As an iOS developer you often hear about dependencies management. Looking into this subject deeper quickly leads towards CocoaPods and Carthage as two very popular solutions, yet build with totally different mindsets and assumptions. First one is a centralized solution, with full list of existing potential dependencies, while the latter one simply downloads the GitHub repo locally and builds it or only references the prepared binaries.
And even if I like and used Carthage in my previous projects, I had to put it on hold for some time, because of its lack of support of XCFrameworks and in general the Xcode 12 style of development. This problem was resolved starting from May 2021 as of 0.38 release, yet a bit too late for me. Unfortunately because of this delay I have lost the ability to quickly add a dependency into a project, where this dependency could be defined as local or remote file and be accessed privately using credentials defined in
~/.netrc (as described here).
CocoaPods did support XCFrameworks and Xcode 12 from the very beginning. That’s why it helped me to solve a big issue I stumbled - how could I share my precompiled library (in mentioned so many times here - XCFramework style) with the customer without exposing a full source code? I know there is such a way as hosting private CocoaPods Specs repository. But its very complex and requesting customers to set it up on they development machines, along with CI servers was far too cumbersome. I was looking for some easier to use solution. Browsing the features that were added or requested by community wasted few of my evenings. However it revealed that there might be something really straightforward, yet totally not documented.

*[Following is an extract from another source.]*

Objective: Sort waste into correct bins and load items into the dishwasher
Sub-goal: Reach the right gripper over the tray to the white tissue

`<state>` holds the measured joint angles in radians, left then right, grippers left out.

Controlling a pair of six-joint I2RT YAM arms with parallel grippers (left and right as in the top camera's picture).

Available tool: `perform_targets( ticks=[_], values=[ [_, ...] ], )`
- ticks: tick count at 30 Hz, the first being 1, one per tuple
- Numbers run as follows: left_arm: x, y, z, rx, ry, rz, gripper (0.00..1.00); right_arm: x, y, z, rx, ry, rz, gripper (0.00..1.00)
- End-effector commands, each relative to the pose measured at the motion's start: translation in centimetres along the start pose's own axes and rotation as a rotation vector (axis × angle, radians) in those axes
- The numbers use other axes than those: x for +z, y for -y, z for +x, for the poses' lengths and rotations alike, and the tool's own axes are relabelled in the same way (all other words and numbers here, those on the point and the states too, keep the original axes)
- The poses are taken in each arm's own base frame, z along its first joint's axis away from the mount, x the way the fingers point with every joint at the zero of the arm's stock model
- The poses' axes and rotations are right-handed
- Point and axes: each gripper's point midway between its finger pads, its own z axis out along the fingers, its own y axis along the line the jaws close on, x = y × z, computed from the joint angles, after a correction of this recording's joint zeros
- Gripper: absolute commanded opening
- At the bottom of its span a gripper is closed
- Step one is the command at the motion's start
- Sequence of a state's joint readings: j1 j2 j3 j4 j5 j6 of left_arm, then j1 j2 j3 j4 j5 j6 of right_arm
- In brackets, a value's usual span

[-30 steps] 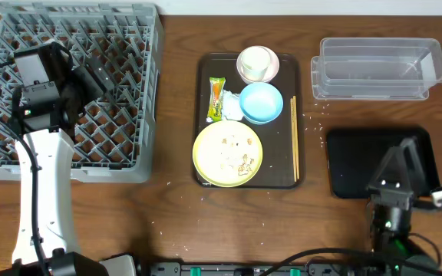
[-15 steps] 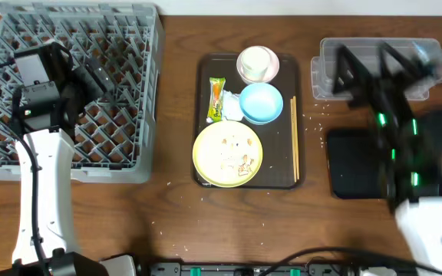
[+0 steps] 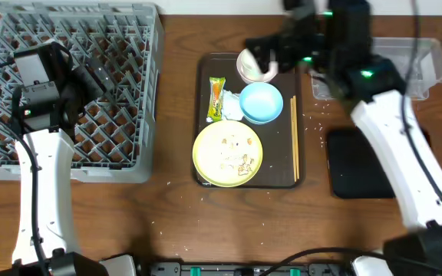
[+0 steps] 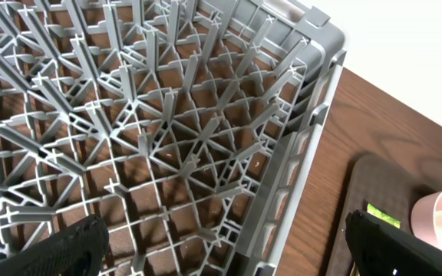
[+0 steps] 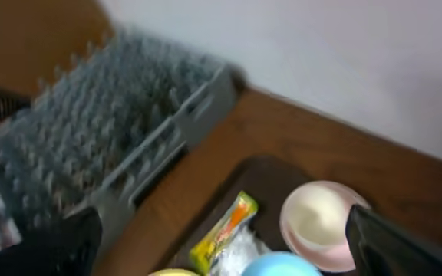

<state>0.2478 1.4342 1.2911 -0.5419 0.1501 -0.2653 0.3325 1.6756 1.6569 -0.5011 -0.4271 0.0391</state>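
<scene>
A dark tray [image 3: 202, 115] holds a yellow plate [image 3: 227, 153] with food scraps, a blue bowl [image 3: 261, 102], a cream cup in a pink bowl [image 3: 253, 67], a yellow-orange wrapper [image 3: 217, 98], crumpled white paper [image 3: 233, 113] and chopsticks [image 3: 293, 138]. My right gripper [image 3: 271, 52] hangs open above the tray's far end, empty. In its wrist view the wrapper [image 5: 225, 226] and the cup [image 5: 321, 218] lie between the fingers [image 5: 52, 245]. My left gripper [image 3: 98, 77] stands open and empty over the grey dish rack [image 3: 129, 23].
A clear plastic bin [image 3: 413, 73] stands at the back right, partly behind my right arm. A black bin [image 3: 351, 165] sits at the front right. Rice grains lie scattered on the wooden table [image 3: 244, 222]. The left wrist view shows the rack's corner [image 4: 313, 100] and the tray's edge [image 4: 374, 184].
My right arm was low at the front right beside the black bin, its camera aimed upward. It now reaches over the far end of the tray, open. The left arm has not moved.
First my left gripper hung open over the wrapper on the tray while the right rested by the black bin. Then the left arm was over the dish rack, empty, and has stayed there. The right arm tilted upward, and is now over the tray.
</scene>
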Motion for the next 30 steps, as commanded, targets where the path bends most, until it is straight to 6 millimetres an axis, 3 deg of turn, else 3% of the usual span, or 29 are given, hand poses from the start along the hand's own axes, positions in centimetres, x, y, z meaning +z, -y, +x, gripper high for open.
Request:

As of 2019 and CocoaPods 1.3.0 the most important for me pull-request was merged and silently published (pr#89, issue#91). It enabled the way to inject custom headers into any HTTP connection while accessing dependency defined in a Podfile. A bit of misfortune, as I said it above, is that this feature is totally skipped by documentation and in my opinion it should get much more attention.
That’s why I am describing it here to let you know about this marvelous trick. Using it will let you host the precompiled XCFramework of your library zipped along with a dedicated PodSpec inside it. So all the customer will need to do, is to point to the released file and apply an
Authorization header to get the access to the resource:
pod 'GreatSDK', :http => 'https://codetitans.pl/sdk/GreatSDK_1.0.1.zip', type: :zip, :headers => ['Authorization: Basic <access_info>', 'Accept: application/octet-stream']
Where here the
<access_info> is simply base64 of the of the user name and password combined into a single UTF8 octet sequence with “:” as separator (» Wikipedia).

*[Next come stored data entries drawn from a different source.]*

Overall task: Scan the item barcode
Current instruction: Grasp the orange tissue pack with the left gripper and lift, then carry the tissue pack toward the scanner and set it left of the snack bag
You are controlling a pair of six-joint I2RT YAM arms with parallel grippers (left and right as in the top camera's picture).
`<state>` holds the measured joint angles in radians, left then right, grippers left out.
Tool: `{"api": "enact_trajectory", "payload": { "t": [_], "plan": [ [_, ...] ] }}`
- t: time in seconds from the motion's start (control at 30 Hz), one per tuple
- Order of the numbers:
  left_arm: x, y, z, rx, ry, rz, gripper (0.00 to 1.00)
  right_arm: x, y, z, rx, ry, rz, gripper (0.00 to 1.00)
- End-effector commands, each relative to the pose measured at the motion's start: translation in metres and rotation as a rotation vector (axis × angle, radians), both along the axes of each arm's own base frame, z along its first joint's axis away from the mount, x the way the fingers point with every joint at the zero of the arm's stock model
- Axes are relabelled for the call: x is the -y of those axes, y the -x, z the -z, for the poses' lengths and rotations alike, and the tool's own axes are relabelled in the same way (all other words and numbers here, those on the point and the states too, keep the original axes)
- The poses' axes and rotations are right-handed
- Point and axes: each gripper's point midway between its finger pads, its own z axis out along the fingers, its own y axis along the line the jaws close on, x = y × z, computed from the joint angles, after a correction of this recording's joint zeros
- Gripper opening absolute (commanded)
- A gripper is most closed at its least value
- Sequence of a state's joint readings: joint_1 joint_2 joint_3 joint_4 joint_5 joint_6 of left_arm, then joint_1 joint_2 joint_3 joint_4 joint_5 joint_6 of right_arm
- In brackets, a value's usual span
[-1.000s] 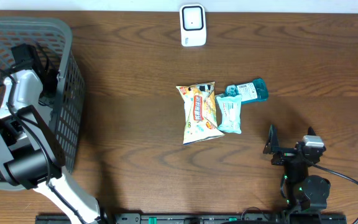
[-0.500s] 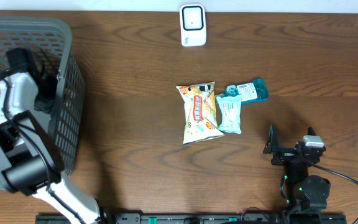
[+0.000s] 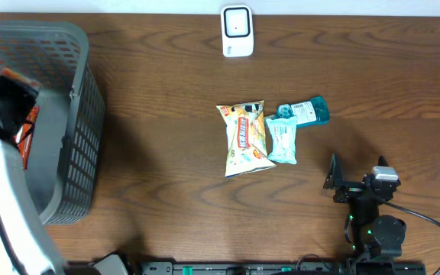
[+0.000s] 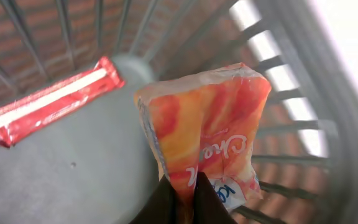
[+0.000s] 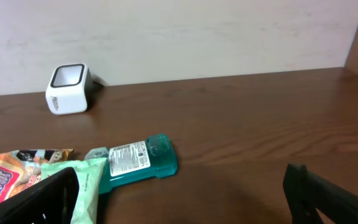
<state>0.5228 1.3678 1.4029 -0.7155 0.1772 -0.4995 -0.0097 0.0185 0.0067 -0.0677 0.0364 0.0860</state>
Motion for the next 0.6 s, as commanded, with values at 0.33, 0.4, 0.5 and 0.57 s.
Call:
{"api": "enact_trajectory", "payload": {
  "t": [0.33,0.4,0.5,0.57],
  "plan": [
    [0.157,0.005,-0.125,0.384,-0.176,0.455,0.07,0.001,0.000,0.002,-0.007,0.013,0.001,0.99],
    [0.200,-0.005,-0.112,0.352,-0.198,0.620,0.07,0.001,0.000,0.002,-0.007,0.013,0.001,0.99],
    [0.241,-0.017,-0.084,0.278,-0.200,0.767,0.07,0.001,0.000,0.002,-0.007,0.013,0.001,0.99],
    [0.261,-0.025,-0.062,0.219,-0.196,0.837,0.07,0.001,0.000,0.002,-0.007,0.013,0.001,0.99]
  ]
}}
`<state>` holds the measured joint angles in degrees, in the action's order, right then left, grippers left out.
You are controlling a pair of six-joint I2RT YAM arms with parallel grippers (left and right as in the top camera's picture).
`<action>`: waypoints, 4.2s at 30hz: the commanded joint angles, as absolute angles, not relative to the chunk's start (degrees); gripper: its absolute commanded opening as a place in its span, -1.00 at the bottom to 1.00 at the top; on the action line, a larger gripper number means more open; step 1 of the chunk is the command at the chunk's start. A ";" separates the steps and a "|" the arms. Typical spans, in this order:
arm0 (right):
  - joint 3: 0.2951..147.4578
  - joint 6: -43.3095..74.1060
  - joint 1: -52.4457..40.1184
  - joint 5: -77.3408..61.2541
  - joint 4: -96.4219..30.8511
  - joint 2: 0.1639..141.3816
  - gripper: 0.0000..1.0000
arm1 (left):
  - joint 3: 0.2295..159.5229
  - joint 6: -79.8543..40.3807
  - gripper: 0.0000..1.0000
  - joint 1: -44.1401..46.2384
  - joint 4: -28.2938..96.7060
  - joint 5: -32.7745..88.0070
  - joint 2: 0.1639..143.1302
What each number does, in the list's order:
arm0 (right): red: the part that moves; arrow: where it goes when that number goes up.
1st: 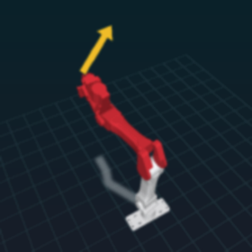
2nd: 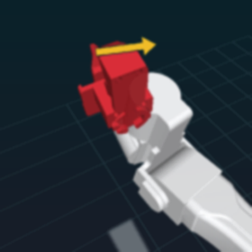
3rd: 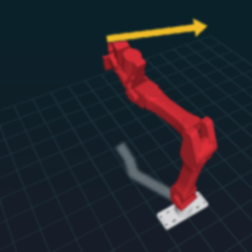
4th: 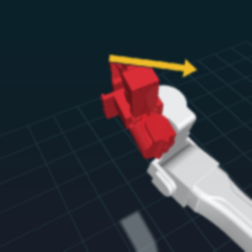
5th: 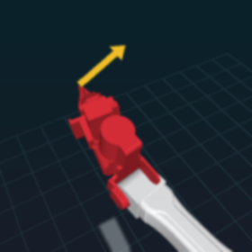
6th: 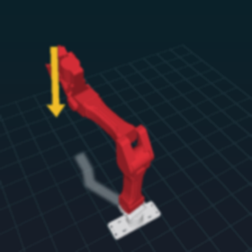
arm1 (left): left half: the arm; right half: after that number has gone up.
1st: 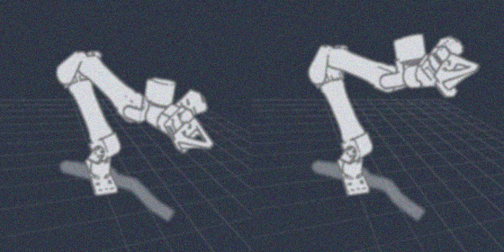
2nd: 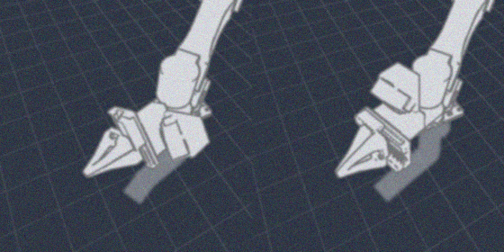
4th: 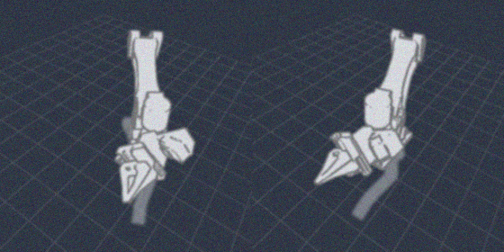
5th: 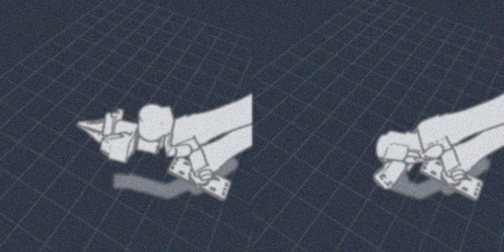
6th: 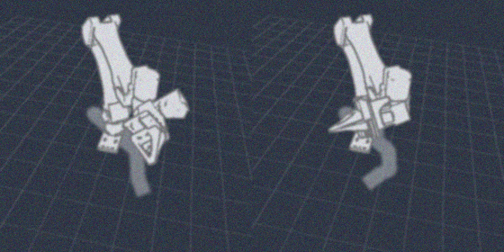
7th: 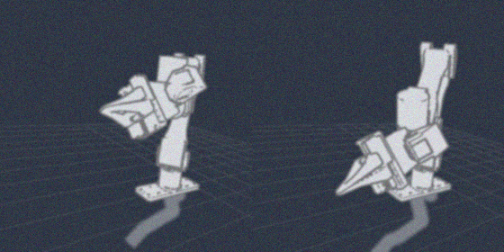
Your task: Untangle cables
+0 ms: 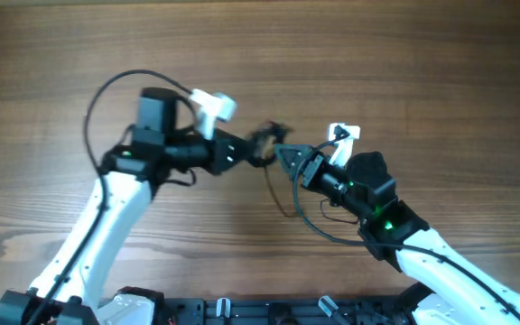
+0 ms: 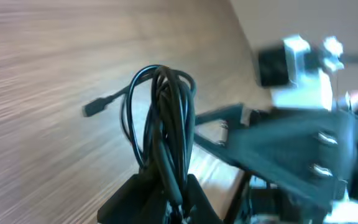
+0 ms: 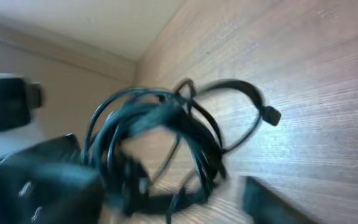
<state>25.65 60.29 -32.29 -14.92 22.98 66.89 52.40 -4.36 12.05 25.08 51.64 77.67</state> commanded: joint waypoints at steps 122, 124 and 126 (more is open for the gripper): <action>26.15 50.83 -30.02 -22.35 32.95 89.76 1.00 | 52.73 -85.19 -0.92 -1.78 7.84 50.26 79.68; 26.15 55.75 -24.34 -28.18 34.37 89.71 1.00 | 52.73 -73.36 -0.92 -1.76 7.92 52.34 79.68; 26.15 55.61 -19.35 -39.59 37.98 89.71 0.99 | 52.73 -58.89 -0.92 -1.58 8.45 56.01 79.68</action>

That’s the perfect solution, if you host the files yourself. Could is be also used to access GitHub releases? Well yes and no. I have found two downsides of this approach:
GitHub requires access over GitHub Token with
Full Reporights. Do you want to share such a key with customers? It could be potentially used to clone the whole repo.
The URL defined as dependency must be final. I don’t know how to make it follow any redirects. That means, that our beautiful and easy to remember release of the library, for example:
isn’t something we can directly embed inside
Podfile. We would need to convert this URL into an URL pointing to an asset. This could become of a form:
Just in case - here is a script that can help with the conversion.

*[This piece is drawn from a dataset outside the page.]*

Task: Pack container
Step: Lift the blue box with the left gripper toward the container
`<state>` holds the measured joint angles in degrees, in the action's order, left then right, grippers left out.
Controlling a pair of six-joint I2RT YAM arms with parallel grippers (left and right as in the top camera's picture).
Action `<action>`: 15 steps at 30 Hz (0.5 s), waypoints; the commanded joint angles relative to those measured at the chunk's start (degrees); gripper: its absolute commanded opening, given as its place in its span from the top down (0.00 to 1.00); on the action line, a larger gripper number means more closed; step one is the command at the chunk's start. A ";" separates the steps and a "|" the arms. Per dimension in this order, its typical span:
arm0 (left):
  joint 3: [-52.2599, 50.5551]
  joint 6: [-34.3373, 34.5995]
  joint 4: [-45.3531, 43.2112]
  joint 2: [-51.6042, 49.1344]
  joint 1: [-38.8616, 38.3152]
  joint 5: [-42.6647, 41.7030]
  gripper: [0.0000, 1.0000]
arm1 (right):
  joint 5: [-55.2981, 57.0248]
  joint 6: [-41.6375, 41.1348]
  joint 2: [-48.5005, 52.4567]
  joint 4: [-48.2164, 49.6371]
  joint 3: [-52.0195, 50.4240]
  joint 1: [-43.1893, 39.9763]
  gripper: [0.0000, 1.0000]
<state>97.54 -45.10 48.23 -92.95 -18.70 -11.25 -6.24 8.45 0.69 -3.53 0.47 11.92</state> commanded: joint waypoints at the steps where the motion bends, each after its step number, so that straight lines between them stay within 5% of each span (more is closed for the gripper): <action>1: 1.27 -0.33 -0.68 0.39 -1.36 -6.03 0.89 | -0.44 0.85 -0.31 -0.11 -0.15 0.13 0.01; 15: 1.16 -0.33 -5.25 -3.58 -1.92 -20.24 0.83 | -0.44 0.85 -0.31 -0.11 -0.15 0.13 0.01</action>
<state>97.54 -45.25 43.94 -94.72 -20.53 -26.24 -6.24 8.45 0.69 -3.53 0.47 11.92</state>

If you know any way of overcoming this limitation, please let me know.
For GitHub release the
Podfile reference would look like following:
pod 'GreatSDK', :http => 'https://api.github.com/repos/phofman/great-sdk-ios/releases/assets/312344508', type: :zip, :headers => ['Authorization: token <token_with_full_repo_access>', 'Accept: application/octet-stream']
Hope this helps you build a better iOS library too.